_WORK ORDER_
Please take the records that follow and repeat exactly the lines starting with the line with "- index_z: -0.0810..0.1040" and going on through the line with "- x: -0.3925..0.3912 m".

_DATA_
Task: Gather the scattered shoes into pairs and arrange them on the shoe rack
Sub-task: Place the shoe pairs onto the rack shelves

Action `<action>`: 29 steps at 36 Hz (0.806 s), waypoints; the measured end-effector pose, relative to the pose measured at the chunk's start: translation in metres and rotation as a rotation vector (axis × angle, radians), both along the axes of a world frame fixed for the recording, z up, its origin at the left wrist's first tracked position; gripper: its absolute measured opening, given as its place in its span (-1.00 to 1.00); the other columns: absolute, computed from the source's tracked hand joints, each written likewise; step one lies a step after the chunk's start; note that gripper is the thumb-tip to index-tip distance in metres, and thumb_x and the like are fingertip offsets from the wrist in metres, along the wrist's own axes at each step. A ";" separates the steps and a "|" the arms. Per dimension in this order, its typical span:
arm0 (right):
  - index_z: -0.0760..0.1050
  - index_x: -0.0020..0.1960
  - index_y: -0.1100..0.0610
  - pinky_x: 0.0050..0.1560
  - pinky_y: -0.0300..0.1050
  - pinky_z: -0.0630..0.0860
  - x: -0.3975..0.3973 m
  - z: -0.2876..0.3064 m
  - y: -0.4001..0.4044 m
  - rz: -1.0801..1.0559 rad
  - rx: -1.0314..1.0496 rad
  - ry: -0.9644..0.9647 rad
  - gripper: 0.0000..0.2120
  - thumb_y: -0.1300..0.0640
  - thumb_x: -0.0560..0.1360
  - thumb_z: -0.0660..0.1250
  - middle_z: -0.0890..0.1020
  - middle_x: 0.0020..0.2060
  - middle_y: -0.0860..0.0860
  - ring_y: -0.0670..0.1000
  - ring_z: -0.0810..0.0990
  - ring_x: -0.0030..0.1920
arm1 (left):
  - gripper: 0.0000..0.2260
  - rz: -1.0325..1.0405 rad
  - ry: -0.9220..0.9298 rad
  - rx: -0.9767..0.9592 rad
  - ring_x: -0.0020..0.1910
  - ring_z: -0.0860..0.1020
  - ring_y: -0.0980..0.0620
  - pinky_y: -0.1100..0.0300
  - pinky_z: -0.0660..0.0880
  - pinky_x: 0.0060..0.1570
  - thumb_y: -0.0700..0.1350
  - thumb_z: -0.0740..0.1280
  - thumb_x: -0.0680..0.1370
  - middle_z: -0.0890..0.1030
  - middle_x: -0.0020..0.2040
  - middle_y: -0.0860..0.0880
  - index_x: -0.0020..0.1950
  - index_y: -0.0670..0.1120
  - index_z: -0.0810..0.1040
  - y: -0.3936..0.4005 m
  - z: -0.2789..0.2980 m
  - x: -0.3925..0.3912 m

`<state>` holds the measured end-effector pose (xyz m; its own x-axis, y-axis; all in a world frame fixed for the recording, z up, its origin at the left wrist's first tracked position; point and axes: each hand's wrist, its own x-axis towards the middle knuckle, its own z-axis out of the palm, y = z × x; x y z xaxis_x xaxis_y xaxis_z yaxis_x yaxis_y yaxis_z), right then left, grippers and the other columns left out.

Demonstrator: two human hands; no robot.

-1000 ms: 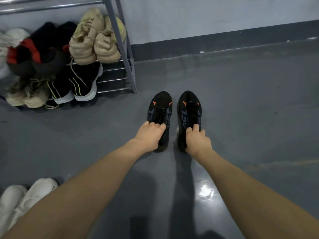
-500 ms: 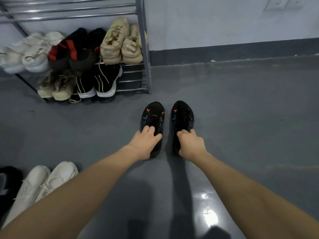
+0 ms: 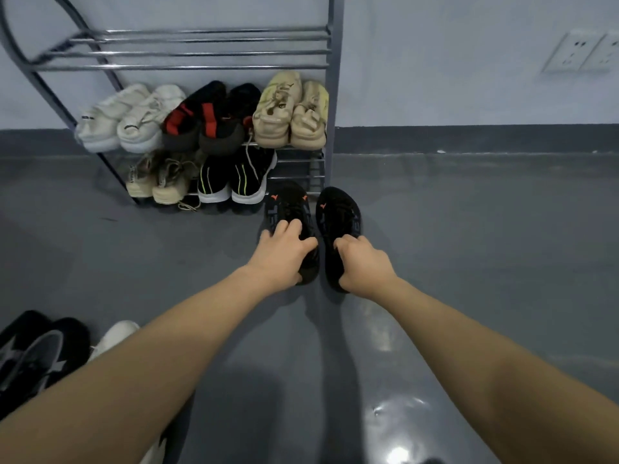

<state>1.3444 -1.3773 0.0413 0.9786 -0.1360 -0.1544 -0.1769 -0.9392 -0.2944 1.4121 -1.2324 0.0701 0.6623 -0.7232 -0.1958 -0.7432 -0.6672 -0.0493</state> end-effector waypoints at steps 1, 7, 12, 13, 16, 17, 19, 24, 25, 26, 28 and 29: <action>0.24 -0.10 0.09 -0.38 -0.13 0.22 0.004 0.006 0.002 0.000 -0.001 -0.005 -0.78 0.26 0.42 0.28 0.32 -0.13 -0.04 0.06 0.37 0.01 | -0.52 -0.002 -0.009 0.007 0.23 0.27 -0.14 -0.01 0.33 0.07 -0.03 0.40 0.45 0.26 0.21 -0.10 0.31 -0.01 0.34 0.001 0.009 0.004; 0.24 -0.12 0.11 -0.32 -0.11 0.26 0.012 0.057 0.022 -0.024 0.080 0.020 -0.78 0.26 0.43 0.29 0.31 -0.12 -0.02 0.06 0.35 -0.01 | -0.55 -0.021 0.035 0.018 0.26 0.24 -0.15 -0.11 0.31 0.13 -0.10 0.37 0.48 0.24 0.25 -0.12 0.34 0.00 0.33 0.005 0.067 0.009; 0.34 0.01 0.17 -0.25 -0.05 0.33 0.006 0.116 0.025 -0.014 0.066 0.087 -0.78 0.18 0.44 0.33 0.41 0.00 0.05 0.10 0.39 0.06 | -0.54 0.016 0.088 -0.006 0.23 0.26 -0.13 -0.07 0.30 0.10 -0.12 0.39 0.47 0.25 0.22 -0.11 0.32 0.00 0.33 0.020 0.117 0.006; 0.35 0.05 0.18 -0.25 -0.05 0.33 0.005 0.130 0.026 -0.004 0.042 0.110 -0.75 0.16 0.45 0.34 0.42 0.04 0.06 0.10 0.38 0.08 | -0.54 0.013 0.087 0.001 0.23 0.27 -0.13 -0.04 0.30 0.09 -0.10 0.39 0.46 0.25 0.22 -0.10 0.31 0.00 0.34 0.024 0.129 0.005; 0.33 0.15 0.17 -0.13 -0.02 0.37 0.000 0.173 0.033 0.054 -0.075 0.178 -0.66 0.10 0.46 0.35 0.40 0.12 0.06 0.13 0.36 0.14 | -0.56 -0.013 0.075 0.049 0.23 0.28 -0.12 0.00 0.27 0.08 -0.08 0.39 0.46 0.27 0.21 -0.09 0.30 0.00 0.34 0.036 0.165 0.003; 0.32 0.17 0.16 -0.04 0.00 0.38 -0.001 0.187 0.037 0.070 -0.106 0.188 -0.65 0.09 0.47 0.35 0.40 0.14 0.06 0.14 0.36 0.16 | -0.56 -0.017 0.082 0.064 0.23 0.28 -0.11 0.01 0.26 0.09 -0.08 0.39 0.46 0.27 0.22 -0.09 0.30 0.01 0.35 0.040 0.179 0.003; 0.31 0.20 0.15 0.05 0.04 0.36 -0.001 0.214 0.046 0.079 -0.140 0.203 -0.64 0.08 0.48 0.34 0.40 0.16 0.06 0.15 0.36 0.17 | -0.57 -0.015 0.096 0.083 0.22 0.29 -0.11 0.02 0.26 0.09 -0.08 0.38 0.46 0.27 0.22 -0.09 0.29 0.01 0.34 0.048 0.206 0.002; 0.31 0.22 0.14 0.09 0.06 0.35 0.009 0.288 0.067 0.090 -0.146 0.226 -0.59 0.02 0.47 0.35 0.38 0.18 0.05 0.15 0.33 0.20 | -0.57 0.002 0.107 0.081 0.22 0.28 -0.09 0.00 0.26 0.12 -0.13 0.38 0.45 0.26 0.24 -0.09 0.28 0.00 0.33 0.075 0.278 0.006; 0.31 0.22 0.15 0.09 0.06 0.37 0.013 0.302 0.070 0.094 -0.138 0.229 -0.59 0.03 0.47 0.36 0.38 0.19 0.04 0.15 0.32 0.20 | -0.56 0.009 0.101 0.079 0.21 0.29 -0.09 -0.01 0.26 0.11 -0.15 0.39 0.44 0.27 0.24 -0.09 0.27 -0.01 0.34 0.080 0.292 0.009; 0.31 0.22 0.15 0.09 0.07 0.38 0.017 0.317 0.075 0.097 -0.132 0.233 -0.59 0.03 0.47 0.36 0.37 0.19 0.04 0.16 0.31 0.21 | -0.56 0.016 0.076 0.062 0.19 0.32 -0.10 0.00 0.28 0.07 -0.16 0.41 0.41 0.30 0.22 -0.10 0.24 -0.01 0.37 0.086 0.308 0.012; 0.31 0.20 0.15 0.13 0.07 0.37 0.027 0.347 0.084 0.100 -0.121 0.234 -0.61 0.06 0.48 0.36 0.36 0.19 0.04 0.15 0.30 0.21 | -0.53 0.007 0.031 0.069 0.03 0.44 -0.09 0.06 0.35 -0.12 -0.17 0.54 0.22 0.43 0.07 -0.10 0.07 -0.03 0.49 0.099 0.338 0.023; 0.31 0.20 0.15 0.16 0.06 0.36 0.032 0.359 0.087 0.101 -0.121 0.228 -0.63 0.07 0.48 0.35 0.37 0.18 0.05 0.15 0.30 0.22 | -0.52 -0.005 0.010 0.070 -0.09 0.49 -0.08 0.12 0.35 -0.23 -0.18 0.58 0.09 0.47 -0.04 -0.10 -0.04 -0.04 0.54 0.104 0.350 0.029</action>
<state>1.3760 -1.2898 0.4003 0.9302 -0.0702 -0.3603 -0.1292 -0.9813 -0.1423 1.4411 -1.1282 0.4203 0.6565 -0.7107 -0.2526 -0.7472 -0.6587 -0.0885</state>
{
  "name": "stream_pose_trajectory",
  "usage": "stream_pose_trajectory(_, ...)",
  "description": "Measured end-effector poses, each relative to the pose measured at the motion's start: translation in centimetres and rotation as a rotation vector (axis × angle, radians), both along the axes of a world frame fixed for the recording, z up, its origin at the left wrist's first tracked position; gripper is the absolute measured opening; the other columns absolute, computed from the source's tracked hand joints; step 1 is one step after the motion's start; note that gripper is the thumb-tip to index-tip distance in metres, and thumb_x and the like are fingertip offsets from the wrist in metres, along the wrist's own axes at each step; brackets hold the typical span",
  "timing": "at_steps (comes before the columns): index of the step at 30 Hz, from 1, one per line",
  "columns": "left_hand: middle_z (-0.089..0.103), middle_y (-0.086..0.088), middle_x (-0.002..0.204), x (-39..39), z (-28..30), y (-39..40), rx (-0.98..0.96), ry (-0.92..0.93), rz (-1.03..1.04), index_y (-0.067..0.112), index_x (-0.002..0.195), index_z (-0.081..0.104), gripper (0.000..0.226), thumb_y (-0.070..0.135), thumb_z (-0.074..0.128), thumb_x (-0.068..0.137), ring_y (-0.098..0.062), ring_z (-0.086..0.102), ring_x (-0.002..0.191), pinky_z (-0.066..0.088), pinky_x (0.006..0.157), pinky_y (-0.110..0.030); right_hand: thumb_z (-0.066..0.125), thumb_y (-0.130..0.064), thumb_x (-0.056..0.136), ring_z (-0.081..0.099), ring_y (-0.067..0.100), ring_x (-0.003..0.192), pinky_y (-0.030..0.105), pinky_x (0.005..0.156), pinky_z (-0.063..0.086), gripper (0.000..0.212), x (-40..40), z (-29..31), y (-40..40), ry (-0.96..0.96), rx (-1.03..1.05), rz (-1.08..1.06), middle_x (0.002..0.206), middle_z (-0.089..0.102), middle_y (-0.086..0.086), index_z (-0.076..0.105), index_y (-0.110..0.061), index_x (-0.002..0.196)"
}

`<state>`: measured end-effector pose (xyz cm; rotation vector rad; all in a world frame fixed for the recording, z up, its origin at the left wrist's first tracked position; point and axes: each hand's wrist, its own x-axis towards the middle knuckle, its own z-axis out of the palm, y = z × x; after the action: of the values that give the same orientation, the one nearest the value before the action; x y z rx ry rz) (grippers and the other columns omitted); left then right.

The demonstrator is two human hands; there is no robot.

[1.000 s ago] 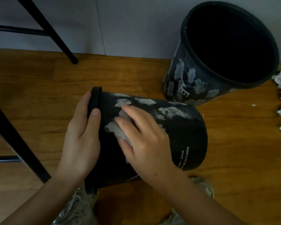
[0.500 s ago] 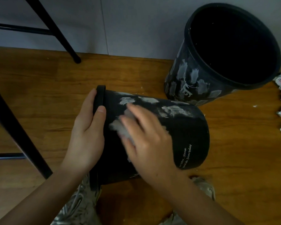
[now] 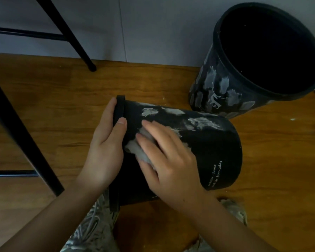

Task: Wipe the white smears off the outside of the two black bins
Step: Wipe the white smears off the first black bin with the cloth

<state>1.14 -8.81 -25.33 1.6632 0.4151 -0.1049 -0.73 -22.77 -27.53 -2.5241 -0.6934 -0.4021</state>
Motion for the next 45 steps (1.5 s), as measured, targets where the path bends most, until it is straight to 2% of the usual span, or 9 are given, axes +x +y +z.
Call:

_ANSWER SECTION_
  - index_z: -0.0810..0.1040
  - y: -0.3936..0.4005 m
  - z: -0.2789..0.2980 m
  - x: -0.3925..0.3912 m

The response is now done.